Size: 13 – 14 ½ inches (33-37 cm)

Habitat: Europe, Asia, Africa and Australia; found in Western Europe and Mediterranean region to Central Asia, sub-Saharan Africa and Madagascar, South and Southeast Asia; localized breeder in East Asia (e.g. Taiwan) but more widespread during winter; has become a regular migrant to the Marianas and Saipan and sometimes is seen on other islands in western Micronesia (e.g. Koror, Ngeriungs Islet and Peleliu of Palau) since the late 20th-century. Northwestern populations migrate south to Africa in winter.

Found along the edges of shallow water in open country at Shallow fresh and saltwater wetlands, including salt ponds, rice fields, shallow lagoons, and mangrove swamps.

Status: Least Concern. Global population: 450,000 - 780,000. This species has an extremely large range is not currently threatened. The species is susceptible to avian influenza and avian botulism so may be threatened by future outbreaks of these diseases.

Diet: Mainly crustaceans and other arthropods, and mollusks – and small fish, tadpoles and very rarely plant seeds. Feeds in shallow water, while wading or swimming. Locates food by sight and snaps it up, sometimes sticking head completely underwater, or swipes the head and bill through water.

Nesting: Males have a black back, often with greenish gloss. Females' backs have a brown hue, contrasting with the black remiges. In the populations that have the top of the head normally white at least in winter, females tend to have less black on head and neck all year round, while males often have much black, particularly in summer. This difference is not clear-cut, however, and males usually get all-white heads in winter. Immature birds are grey instead of black and have a markedly sandy hue on the wings, with light feather fringes appearing as a whitish line in flight.
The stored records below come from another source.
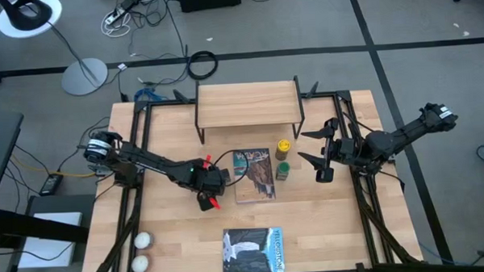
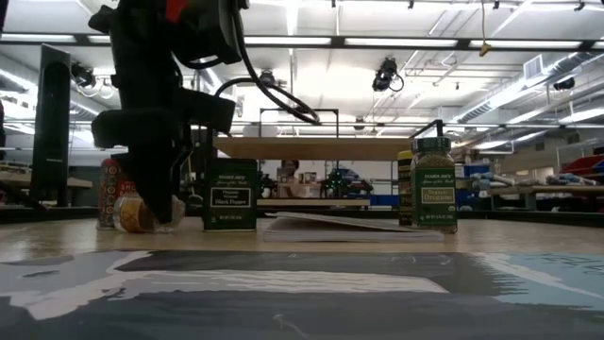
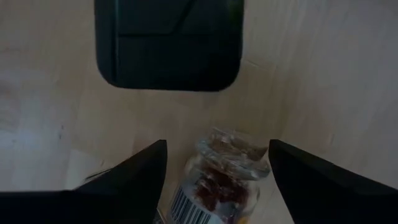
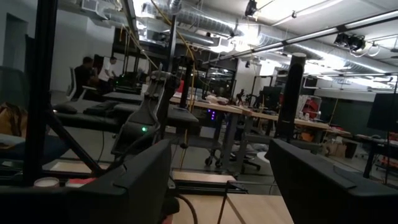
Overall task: Shelf spices
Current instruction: Put the brown seasoning bottle on the shelf
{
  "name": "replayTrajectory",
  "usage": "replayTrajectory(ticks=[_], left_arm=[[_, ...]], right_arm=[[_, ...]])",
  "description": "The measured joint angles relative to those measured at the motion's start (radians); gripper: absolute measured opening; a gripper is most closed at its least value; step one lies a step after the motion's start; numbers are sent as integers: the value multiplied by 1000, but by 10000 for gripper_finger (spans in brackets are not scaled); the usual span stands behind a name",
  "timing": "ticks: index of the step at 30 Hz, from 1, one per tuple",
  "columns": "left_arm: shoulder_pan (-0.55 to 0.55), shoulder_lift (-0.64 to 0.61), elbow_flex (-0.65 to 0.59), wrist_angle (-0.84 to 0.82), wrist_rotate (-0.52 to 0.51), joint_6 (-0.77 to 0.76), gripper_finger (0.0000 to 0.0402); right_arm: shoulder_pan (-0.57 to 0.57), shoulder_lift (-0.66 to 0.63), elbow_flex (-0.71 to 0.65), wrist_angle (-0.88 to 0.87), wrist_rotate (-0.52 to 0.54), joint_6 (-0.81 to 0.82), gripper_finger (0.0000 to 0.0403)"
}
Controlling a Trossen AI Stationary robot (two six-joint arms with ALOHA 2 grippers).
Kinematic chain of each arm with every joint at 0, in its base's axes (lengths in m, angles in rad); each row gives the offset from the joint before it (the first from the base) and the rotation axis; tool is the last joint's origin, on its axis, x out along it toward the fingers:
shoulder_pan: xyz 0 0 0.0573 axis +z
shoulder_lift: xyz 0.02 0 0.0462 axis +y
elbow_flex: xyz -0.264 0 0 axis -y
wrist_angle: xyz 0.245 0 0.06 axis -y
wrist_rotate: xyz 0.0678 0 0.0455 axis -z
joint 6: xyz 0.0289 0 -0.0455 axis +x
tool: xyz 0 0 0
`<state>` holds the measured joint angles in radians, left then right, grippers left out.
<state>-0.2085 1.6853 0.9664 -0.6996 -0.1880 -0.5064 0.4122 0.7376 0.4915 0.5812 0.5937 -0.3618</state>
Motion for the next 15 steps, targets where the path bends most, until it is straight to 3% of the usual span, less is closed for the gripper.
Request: replayTrajectory(ticks=[6,15], left_arm=[[0,3,9,-30,15,29,241],[-3,14,40,-54,34,107,244]], right_arm=[[0,0,0,0,0,0,270],[0,0,0,-1,0,0,270]])
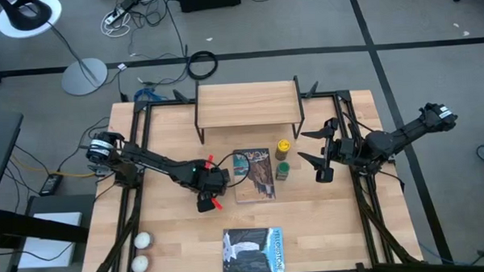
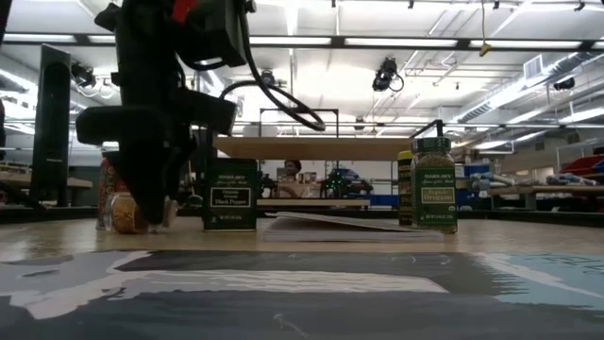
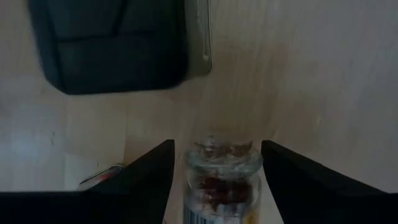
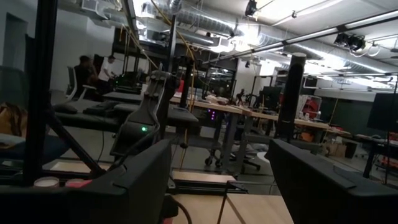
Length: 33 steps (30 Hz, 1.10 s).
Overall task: Shelf spices
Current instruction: Put the brown seasoning bottle on the shelf
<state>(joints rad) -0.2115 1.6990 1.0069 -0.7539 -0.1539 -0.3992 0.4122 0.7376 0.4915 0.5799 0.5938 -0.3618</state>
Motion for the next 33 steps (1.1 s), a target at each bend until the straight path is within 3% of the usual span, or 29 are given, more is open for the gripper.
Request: replayTrajectory(ticks=[9,18,24,33], left_arm=[[0,44,1,1,11,-1,231],[-1,54,4,3,18,1,175],[-1,57,13,-9,10,1,174],[-14,39,122,-100,-52,17,174]], right_arm=[[-2,0,0,-5,0,0,270],[-2,0,0,-5,0,0,270],[-2,0,0,-5,0,0,270],[-2,0,0,-6,0,0,270]])
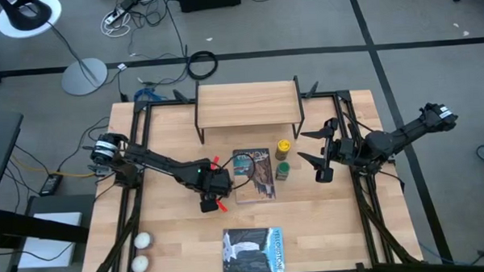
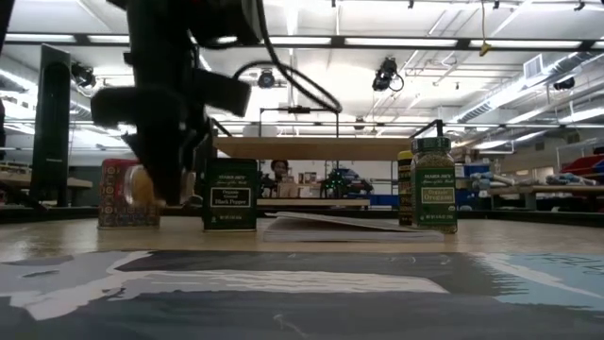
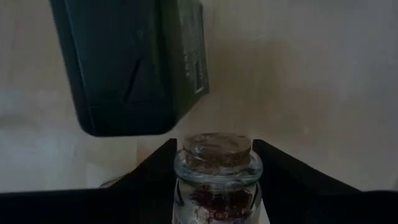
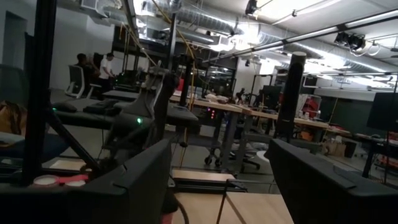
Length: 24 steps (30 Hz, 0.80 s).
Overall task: Shelf spices
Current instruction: Put the brown seasoning bottle on the shelf
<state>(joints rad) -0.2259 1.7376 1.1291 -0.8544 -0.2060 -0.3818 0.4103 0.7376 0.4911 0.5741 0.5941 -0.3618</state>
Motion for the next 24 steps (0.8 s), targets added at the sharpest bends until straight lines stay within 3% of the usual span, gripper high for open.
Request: replayTrajectory(ticks=[8,11,17,21,24], left_arm=[[-19,-74,81,-84,-48,5,174],[-27,-133,109,-95,-119,5,174],[-30,-308,131,-83,-373,5,174],[-16,-431,129,3,-572,41,174],[14,-494,128,106,-662,114,174]], right_arm=[[0,0,0,0,0,0,270],[0,0,0,0,0,0,270],[0,0,0,0,0,0,270],[0,0,0,1,0,0,270],[0,0,0,5,0,0,270]])
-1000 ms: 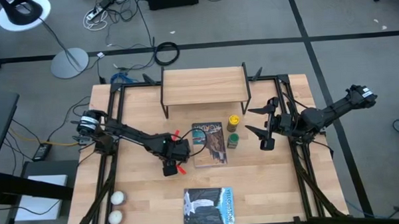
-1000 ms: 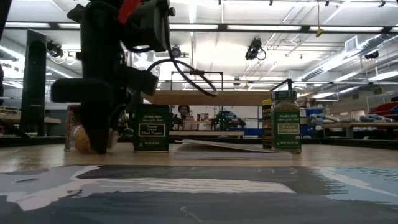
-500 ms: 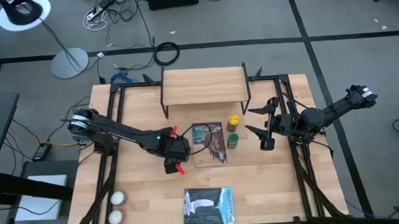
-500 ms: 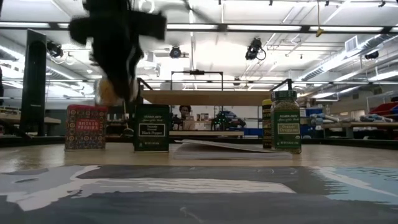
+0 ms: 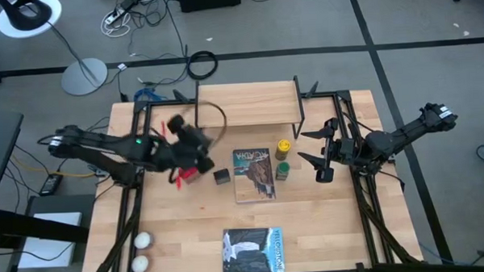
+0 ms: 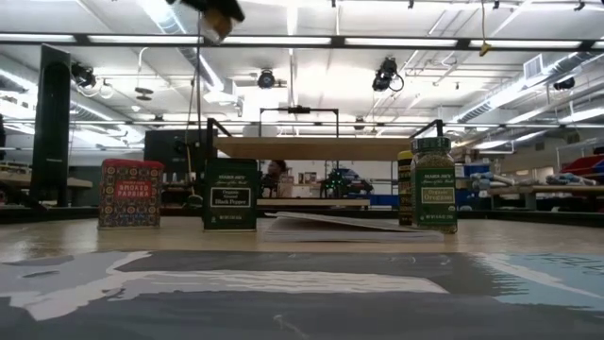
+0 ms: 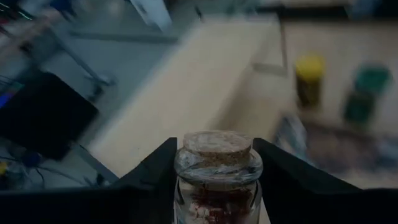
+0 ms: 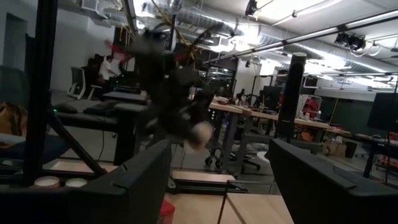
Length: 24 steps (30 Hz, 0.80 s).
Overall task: Shelf spices
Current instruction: Put the brown seasoning bottle on the shelf
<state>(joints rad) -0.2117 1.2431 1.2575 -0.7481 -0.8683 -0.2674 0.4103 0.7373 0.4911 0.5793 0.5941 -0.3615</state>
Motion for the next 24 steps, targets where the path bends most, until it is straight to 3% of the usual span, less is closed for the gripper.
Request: replayTrajectory(ticks=[8,15,24], left_arm=[[168,-34,-1,270,-9,236,174],[381,-25,-78,596,249,339,174],[648,-25,-287,948,553,314,174]], right_arm=[[0,0,0,9,0,0,270],[0,0,0,11,0,0,270],[0,0,0,11,0,0,270]])
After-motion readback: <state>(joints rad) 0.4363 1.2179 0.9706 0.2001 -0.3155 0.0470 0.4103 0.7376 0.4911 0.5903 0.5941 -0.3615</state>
The species typically breeds in shallow freshwater and brackish wetlands with sand, mud or clay substrates and open margins, islets or spits near water level. The nest is a depression or shallow scrape positioned on hard ground near water on a hummock or amongst grass and sedge. Alternatively the nest may be a more elaborate platform of vegetation constructed on a floating mass of aquatic vegetation. The species nests singly or in loose colonies, showing a preference for open areas close to foraging sites with good all-round (360 degree) visibility

Cool Facts: This bird is often referred to as the “Common Stilt”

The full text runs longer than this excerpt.